Pharmaceutical Corporation Office Building

To achieve maximum layout flexibility for a workforce that is constantly in flux, this unique building consists of two continuous workspaces that spiral up and around a central atrium in a double helix arrangement.

Rafael Viñoly Architects’ design for a pharmaceutical corporation’s office building in East Hanover, New Jersey provides a flexible work environment that facilitates the dynamic management processes necessary to develop cancer treatments. Two continuous workspaces spiral around a spacious central atrium, creating a singular uninterrupted environment that establishes strong connectivity and collaboration between employees, and accommodates the expansion and contraction of management groups over time.
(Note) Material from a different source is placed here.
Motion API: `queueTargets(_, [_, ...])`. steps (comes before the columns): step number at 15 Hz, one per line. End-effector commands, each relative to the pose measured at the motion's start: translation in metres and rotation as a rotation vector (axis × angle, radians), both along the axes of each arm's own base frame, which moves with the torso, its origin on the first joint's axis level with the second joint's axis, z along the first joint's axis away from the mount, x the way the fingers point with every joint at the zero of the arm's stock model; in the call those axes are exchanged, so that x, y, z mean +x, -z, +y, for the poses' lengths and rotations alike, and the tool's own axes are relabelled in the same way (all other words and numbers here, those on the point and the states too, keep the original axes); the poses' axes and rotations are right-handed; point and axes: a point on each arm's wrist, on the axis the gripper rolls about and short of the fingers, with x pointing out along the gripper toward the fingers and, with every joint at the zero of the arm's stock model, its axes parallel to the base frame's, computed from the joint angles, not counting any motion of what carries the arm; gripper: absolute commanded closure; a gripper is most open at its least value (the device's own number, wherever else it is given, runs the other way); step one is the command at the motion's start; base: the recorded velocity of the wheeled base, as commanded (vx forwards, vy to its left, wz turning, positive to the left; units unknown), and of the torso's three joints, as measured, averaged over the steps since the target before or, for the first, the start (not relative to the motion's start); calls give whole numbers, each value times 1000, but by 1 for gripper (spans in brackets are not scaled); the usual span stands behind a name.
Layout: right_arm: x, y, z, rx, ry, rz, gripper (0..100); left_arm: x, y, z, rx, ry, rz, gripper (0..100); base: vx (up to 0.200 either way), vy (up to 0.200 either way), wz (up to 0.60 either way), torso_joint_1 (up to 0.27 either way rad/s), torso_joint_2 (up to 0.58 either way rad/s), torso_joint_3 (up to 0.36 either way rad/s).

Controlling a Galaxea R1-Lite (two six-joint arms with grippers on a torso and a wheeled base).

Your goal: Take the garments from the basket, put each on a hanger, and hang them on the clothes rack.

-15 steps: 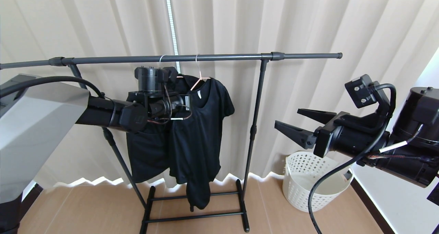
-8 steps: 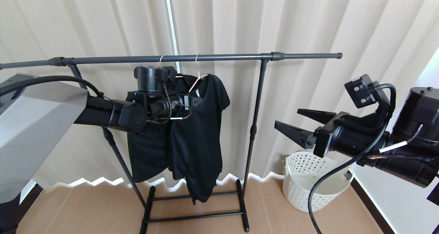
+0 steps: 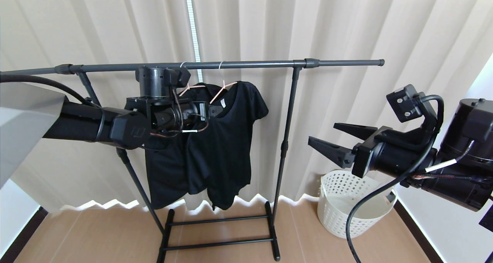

All offices and work spaces are located on one of two interlocking spirals that are connected by gently sloped ramps, making the transition between levels imperceptible. Stairs and walkways cross the atrium, connecting the two work environments, and allow occupants alternative circulation pathways between the interlocking spirals. Amenities include a restaurant and a conference facility on the ground floor, small conference rooms, and lounges that seemingly float in the central atrium, and 2 outdoor terraces for social functions at the end of each spiral.

The atrium and the continuous work environment (with its 800 workstations) are entirely daylit with a technologically-advanced, energy-efficient triple-glazed curtain wall façade and a skylight that envelope the building. Six conference rooms bridge the atrium and are entirely clad in glass, with occupants having the option to make the walls transparent or translucent by activating the low-voltage current which alters the visual characteristics of the laminated glass walls.

The continuous floor plate allows the building to be both flexible and adaptable, assuring its continued ability to meet the changing and demanding nature of the modern workplace. Rafael Viñoly Architects collaborated with Vitra in developing workstations with a lower than usual partition to facilitate visual connectivity among team members.

The ground floor of the building houses amenities that serve the full East Hanover campus, including a cafeteria, a 300-seat divisible lecture hall, a 150-seat conference center, and space for the future installation of a fitness center.

Rafael Viñoly Architects designed the building with the highest aspirations for incorporating sustainable technologies and reducing the energy requirements for the project. The building utilizes a chilled-beam mechanical system, dual-energy recovery wheel, a double-insulated glass façade and skylight, structural fins as exterior shades, and perforated photovoltaic cells which cover the roof and filter light into the building.